Evaluation of organic carbon and microbial inoculum for bioremediation of acid mine drainage
Matthew D.Ruehl, Sage R.Hiibel
Department of Chemical and Materials Engineering, University of Nevada, Reno, Reno, Nevada 89557, USA.
Acid mine drainage (AMD) from abandoned mines cause environmental harm and requires cost-effective, passive remediation techniques. Mining activities expose mineral surfaces to oxidation, which accelerates the release and mobilization of acidity, sulfate, and metal ions in AMD. Sulfate-reducing bioreactors (SRBRs) are an attractive means to treat AMD by reducing sulfate, increasing pH, and precipitating metals as metal sulfides. Twelve SRBRs were constructed and operated for 12 months to evaluate AMD bioremediation performance as a function of carbon source and inoculum. Several locally-sourced waste organic materials were characterized by carbon fractionation; two mixtures with the same carbon profile but originating from different sources were used as organic substrates. Microbial communities from two different soil types were used to inoculate the bioreactors. The use of cow manure, corncob, and pinewood as the carbon source and soil from a local pond shore as the inoculum resulted in the greatest bioremediation efficiency, with a pH increase from 2.85 to 6.80 and removals of >82% for total Fe2+, >86% for Cu2+, >88% for Zn2+, and >65% for SO42-. The source of inoculum was found to impact bioremediation startup, with sulfate reduction observed 20 days earlier in high-performing inocula.
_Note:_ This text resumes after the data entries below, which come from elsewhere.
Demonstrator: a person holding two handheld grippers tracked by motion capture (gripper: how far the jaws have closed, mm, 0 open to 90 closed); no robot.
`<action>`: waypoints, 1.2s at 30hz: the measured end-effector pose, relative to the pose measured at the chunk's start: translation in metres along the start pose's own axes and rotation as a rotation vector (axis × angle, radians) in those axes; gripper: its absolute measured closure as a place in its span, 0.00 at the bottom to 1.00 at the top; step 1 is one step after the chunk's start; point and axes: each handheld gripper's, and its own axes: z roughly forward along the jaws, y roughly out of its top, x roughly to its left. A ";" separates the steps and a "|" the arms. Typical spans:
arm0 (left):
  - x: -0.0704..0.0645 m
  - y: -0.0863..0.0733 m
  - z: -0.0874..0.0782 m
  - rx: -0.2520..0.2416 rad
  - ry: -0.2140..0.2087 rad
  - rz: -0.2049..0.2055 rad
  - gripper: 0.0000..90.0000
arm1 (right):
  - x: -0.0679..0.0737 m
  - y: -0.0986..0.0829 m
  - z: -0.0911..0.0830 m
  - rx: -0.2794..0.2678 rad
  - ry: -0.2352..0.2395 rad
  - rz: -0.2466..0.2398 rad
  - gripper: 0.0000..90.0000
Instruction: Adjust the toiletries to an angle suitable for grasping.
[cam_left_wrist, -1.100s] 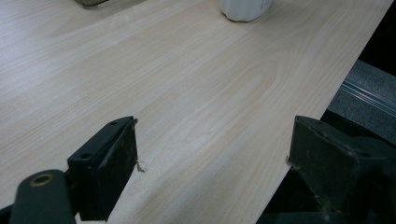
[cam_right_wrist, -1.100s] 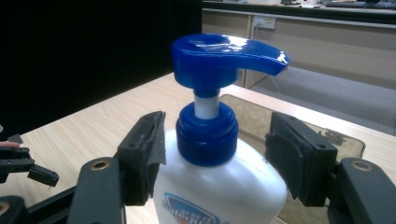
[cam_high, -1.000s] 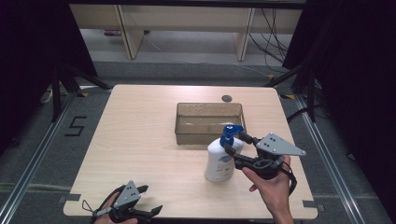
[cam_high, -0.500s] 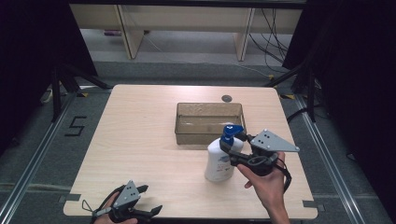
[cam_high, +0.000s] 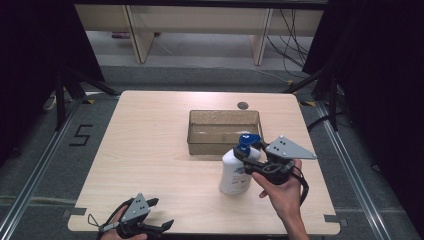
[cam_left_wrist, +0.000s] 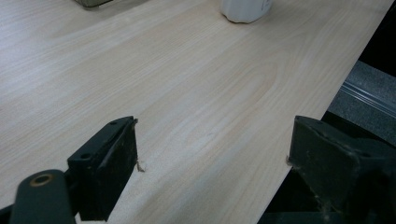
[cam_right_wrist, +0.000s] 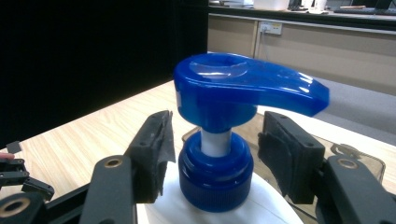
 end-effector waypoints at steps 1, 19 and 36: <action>0.000 0.000 0.000 0.002 0.000 0.001 0.17 | 0.000 0.000 0.001 -0.006 0.000 -0.001 0.49; 0.001 0.000 0.003 0.005 -0.009 -0.007 0.17 | 0.000 -0.001 0.005 -0.006 0.015 -0.022 0.59; 0.002 -0.001 0.003 0.011 -0.008 -0.018 0.17 | 0.002 0.001 0.002 -0.058 0.000 -0.035 0.69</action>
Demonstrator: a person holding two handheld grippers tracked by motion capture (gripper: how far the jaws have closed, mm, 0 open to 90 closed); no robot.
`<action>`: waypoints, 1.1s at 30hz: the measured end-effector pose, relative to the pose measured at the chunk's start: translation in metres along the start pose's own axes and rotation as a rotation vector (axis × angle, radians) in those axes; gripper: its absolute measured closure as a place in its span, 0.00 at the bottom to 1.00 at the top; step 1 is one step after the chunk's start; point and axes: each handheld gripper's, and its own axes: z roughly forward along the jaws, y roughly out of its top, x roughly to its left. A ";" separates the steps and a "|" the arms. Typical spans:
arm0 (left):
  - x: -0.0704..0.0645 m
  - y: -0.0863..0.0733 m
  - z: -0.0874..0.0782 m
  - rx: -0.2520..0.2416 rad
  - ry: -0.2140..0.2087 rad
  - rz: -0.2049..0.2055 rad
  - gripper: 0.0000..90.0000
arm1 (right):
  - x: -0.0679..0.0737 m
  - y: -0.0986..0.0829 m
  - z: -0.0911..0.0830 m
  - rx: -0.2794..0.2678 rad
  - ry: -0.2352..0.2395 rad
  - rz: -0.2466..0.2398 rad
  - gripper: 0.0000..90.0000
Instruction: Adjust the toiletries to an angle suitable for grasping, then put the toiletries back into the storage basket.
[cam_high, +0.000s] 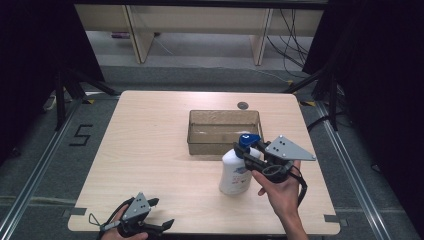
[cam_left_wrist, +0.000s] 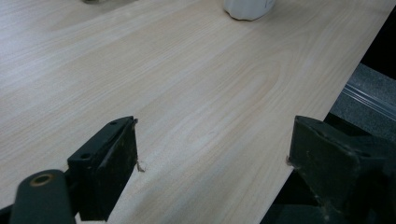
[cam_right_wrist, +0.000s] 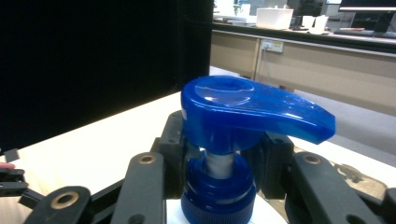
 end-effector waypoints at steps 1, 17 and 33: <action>0.000 0.000 0.000 -0.003 0.001 -0.001 0.17 | 0.002 0.000 0.000 0.000 0.002 0.016 0.69; 0.002 0.001 -0.002 -0.005 0.000 0.020 0.17 | 0.001 0.006 0.007 -0.004 -0.011 0.000 0.69; -0.001 0.000 -0.003 -0.018 -0.004 0.007 0.17 | -0.010 0.030 0.007 -0.064 -0.037 0.022 0.69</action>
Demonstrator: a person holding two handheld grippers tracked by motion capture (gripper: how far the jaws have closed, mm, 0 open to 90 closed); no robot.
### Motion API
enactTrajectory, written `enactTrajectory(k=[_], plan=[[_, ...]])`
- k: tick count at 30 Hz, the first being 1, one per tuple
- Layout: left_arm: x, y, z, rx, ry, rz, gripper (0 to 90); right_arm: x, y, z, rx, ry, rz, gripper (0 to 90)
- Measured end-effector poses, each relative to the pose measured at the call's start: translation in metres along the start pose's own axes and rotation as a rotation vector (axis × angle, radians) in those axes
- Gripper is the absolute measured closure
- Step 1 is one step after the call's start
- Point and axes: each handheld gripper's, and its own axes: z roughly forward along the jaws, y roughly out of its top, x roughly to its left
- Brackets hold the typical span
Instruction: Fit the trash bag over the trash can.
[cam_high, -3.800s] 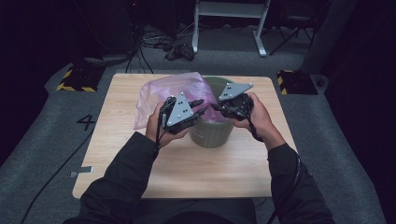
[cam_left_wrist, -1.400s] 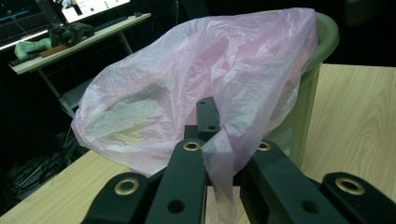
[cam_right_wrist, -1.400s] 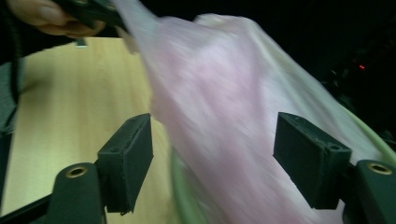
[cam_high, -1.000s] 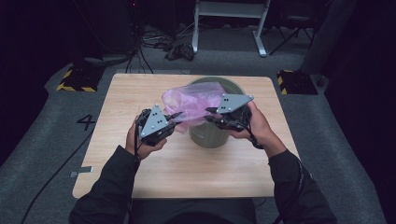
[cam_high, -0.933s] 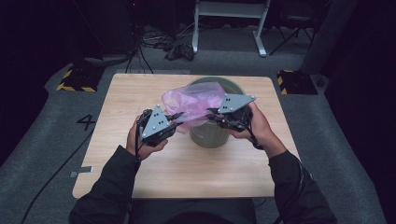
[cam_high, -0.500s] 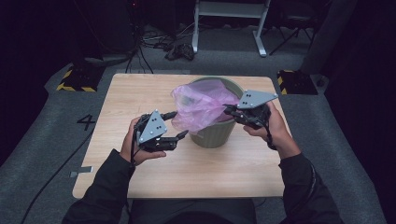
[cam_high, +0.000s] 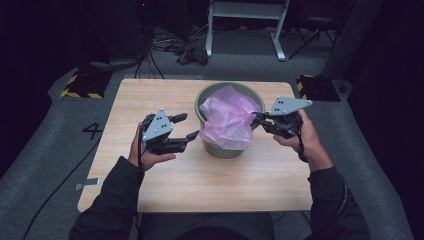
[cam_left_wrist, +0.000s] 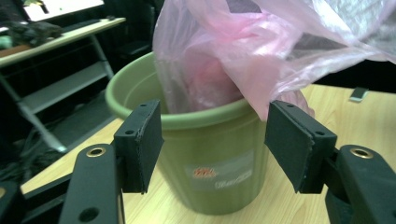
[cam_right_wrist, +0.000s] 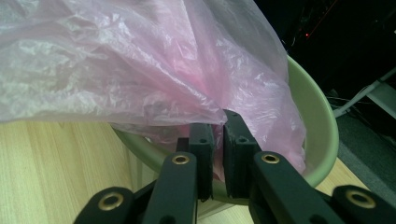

The carbon source was found to impact long-term bioremediation efficiency, with 24% more SO42- and 38% more Fe2+ removed by the best performing carbon sources. Altogether, the combination of manure as a carbon source and marina soil as an inoculum resulted in the highest bioremediation efficiency. The high metal and sulfate removals combined with pH increases to near neutral, validate the use of SRBRs as an effective method for long-term AMD bioremediation.
Keywords: Acid mine drainage; Abandoned mine; Passive remediation; Carbon fractionation; Sulfate-reducing bacteria.